Surprisingly Strong Job Gains in October as Unemployment Bobbed Back Up to 3.7 Percent 


The U.S. economy added 261,000 jobs in October, stronger than expected, while the unemployment rate increased slightly to 3.7%, up from 3.6% the previous month, according to the U.S. Bureau of Labor Statistics.

Notable job gains occurred in health care, professional and technical services, and manufacturing.

The number of unemployed persons increased 306,000 to 6.1 million.

The unemployment rate has been in a narrow range of 3.5% to 3.7% since March.

The number of long-term unemployed – those jobless for 27 weeks or more – was little changed at 1.2 million. The long-term unemployed accounted for 19.5% of all unemployed persons.

The labor force participation rate held steady at 62.2% and has shown little net change since early this year. 

Wages continued to increase, albeit at a slower pace than earlier this year, with the average hourly rate rising to $32.58.

Over the past 12 months, average hourly earnings have increased by 4.7%.

The housing construction sector continued to add jobs.

“Residential building construction employment increased by a modest 0.3% month over month, while non-residential picked up by 0.4 percent,” says Odesa Kushi, deputy chief economist for First American, in a statement. “Residential building is up 7.7 percent compared with pre-pandemic levels, while non-residential building remains 4.8 percent below pre-pandemic levels.

“However, the gains were not broadly based,” Kushi says. “Specialty trade contractor jobs declined for both residential and non-residential. This sub-sector comprises establishments whose primary activity is performing specific activities, such as pouring concrete, site preparation, plumbing, painting and electrical work.”
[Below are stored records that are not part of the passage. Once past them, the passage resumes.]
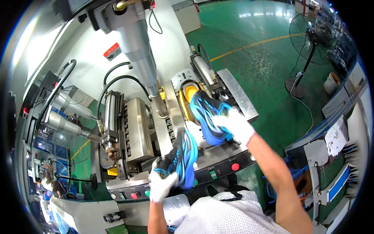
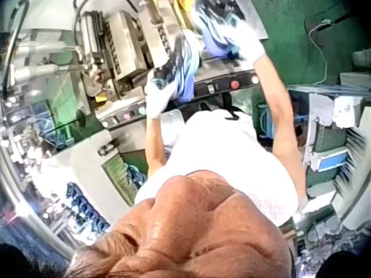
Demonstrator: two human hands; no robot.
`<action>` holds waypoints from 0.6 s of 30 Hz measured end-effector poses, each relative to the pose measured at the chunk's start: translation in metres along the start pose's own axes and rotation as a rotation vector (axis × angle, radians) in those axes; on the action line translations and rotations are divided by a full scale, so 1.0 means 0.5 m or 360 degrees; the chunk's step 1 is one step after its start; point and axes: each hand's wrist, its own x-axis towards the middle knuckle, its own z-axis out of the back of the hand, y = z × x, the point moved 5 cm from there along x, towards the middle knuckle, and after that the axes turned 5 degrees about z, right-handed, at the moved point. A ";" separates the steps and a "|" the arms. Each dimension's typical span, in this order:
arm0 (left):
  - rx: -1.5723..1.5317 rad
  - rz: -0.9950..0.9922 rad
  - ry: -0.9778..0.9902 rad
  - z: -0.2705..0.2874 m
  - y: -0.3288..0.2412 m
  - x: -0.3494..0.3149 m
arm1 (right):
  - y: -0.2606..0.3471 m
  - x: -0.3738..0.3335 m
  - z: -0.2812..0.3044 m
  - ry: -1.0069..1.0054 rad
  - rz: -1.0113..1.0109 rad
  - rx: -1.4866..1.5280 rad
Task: The person picks up blue sneakers, inserts them into the pressing slots of a shoe manufacturing machine, and places them onto a conveyor belt.
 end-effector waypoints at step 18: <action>0.0104 0.1491 -0.1318 -0.006 0.810 -0.612 | -0.278 0.446 -0.078 0.0056 -0.0111 -0.2211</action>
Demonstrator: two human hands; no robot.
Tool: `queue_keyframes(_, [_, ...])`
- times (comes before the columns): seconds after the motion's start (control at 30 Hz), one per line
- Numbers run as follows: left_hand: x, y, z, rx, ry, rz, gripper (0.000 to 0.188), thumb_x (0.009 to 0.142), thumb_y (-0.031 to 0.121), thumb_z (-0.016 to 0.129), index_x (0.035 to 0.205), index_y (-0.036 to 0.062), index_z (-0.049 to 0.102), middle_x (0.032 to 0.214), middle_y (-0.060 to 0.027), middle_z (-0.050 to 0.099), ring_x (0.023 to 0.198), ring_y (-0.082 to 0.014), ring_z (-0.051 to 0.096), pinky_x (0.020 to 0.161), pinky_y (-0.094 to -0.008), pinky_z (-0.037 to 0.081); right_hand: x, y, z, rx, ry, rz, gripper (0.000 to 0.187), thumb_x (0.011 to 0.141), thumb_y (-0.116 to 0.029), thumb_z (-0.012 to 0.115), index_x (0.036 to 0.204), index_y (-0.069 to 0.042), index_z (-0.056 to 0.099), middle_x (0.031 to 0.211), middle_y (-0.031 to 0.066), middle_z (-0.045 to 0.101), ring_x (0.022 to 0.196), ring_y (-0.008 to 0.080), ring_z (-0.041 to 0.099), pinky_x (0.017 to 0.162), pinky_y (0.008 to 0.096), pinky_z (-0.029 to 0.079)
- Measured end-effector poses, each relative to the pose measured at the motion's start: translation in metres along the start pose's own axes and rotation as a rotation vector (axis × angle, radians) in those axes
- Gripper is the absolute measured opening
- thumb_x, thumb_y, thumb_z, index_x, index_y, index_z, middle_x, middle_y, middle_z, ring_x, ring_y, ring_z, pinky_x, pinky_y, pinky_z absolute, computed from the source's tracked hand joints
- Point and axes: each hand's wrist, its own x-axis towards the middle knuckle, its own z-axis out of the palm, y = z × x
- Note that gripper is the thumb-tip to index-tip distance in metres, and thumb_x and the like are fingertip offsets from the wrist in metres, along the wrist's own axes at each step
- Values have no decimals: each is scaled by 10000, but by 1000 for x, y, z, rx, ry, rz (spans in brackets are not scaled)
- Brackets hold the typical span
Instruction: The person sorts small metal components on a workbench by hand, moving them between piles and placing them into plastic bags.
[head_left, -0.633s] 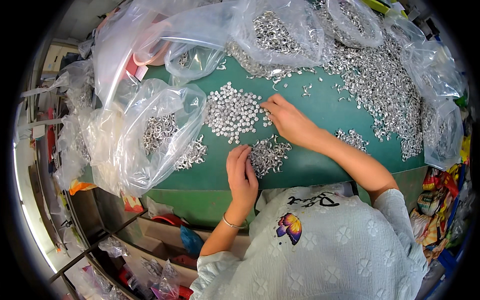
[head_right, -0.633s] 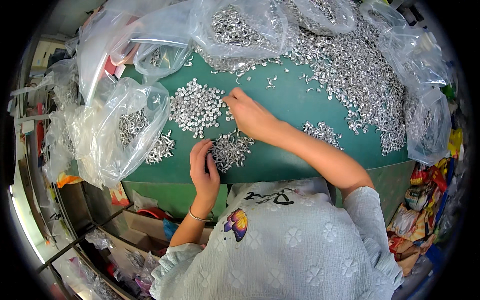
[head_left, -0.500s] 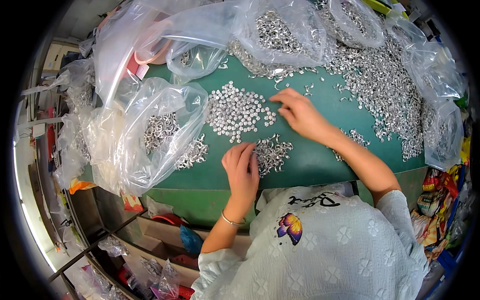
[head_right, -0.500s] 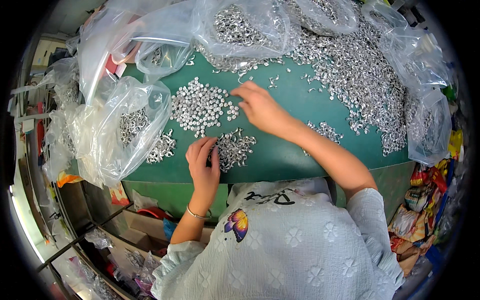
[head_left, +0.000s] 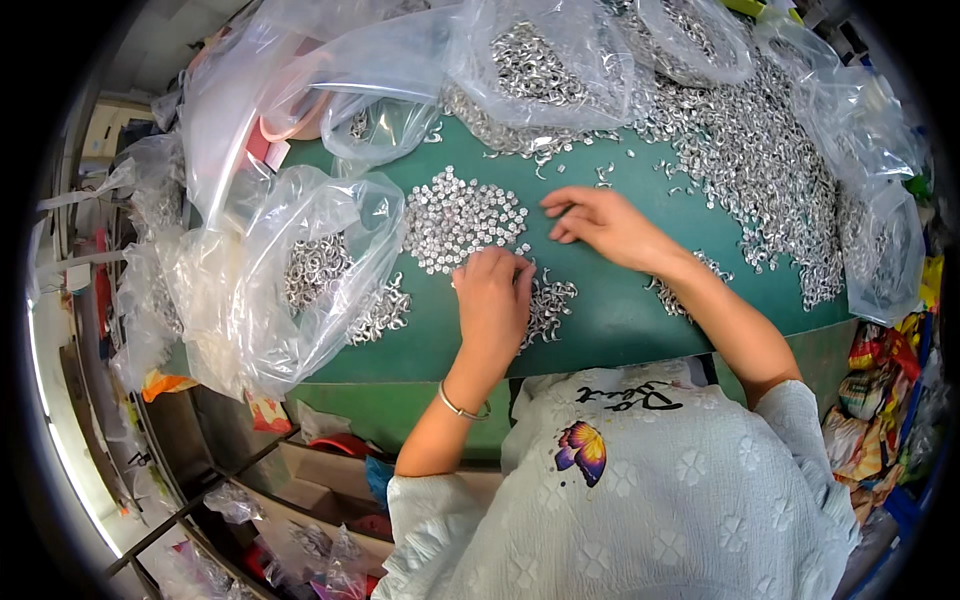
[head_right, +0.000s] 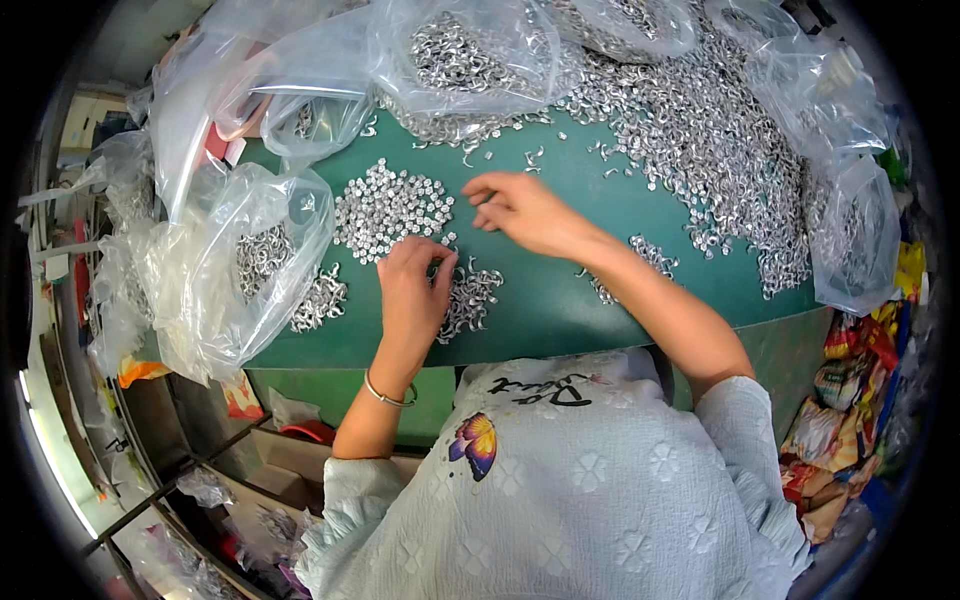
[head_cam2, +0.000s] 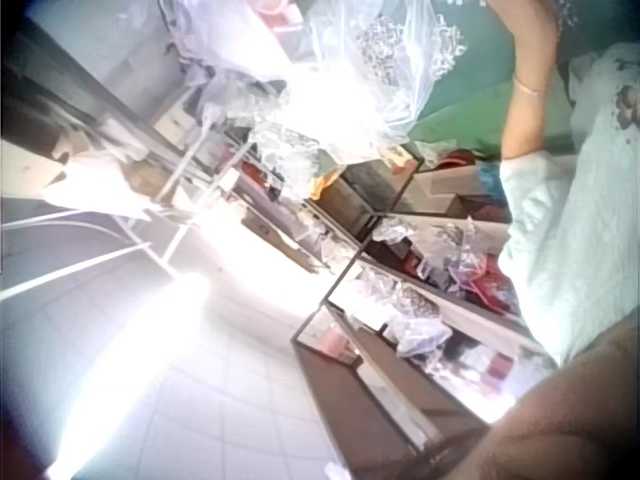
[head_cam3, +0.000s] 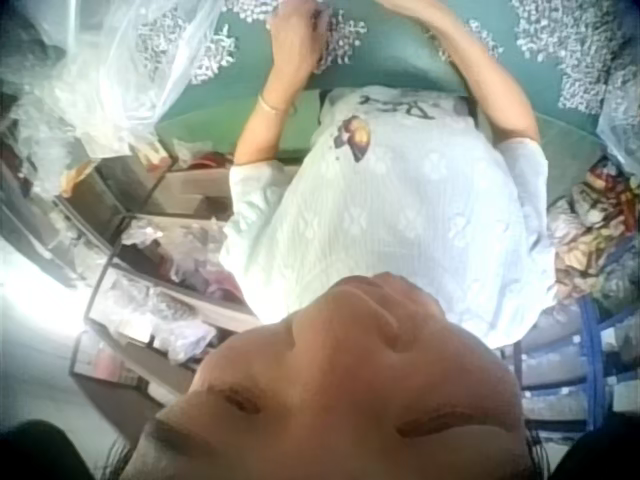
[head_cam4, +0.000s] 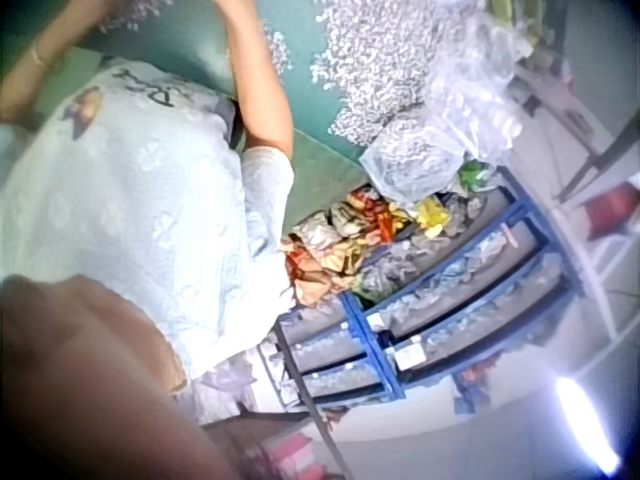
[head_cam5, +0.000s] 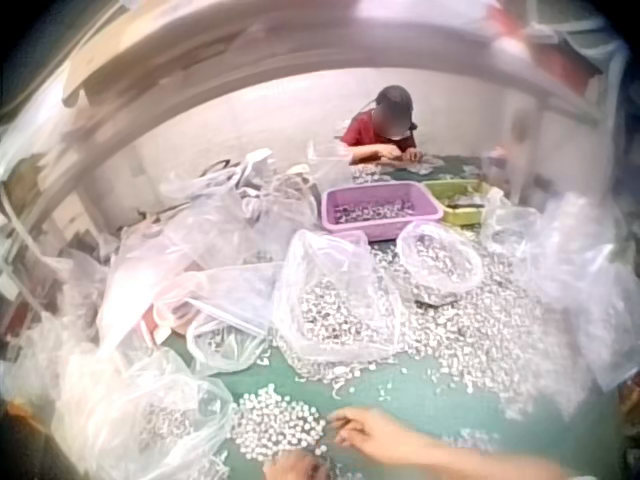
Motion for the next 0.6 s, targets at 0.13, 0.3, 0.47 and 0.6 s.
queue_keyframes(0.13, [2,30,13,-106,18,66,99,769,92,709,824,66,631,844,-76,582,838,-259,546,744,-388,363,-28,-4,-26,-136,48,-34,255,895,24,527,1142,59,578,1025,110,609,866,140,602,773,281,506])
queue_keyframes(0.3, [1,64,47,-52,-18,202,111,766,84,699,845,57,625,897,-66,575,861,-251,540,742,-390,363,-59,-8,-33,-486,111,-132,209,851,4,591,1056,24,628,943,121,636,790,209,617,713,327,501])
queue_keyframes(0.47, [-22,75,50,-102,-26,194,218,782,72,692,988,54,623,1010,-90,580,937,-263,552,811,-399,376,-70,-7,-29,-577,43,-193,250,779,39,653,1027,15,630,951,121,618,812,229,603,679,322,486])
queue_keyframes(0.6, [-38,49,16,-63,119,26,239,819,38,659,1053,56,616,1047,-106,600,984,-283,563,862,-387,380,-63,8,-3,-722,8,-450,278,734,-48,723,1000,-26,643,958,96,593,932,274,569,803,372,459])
The strength of the October jobs report means it is likely the Federal Reserve will continue to raise the base rate at its current rapid pace.

“The Federal Reserve fears inflation becoming entrenched via a wage-price spiral, so the Fed is closely watching the unemployment rate and job gains, but also average hourly earnings and the labor force participation rate,” Kushi says. “These metrics are key to understanding whether the supply and demand dynamic for workers is coming into balance.”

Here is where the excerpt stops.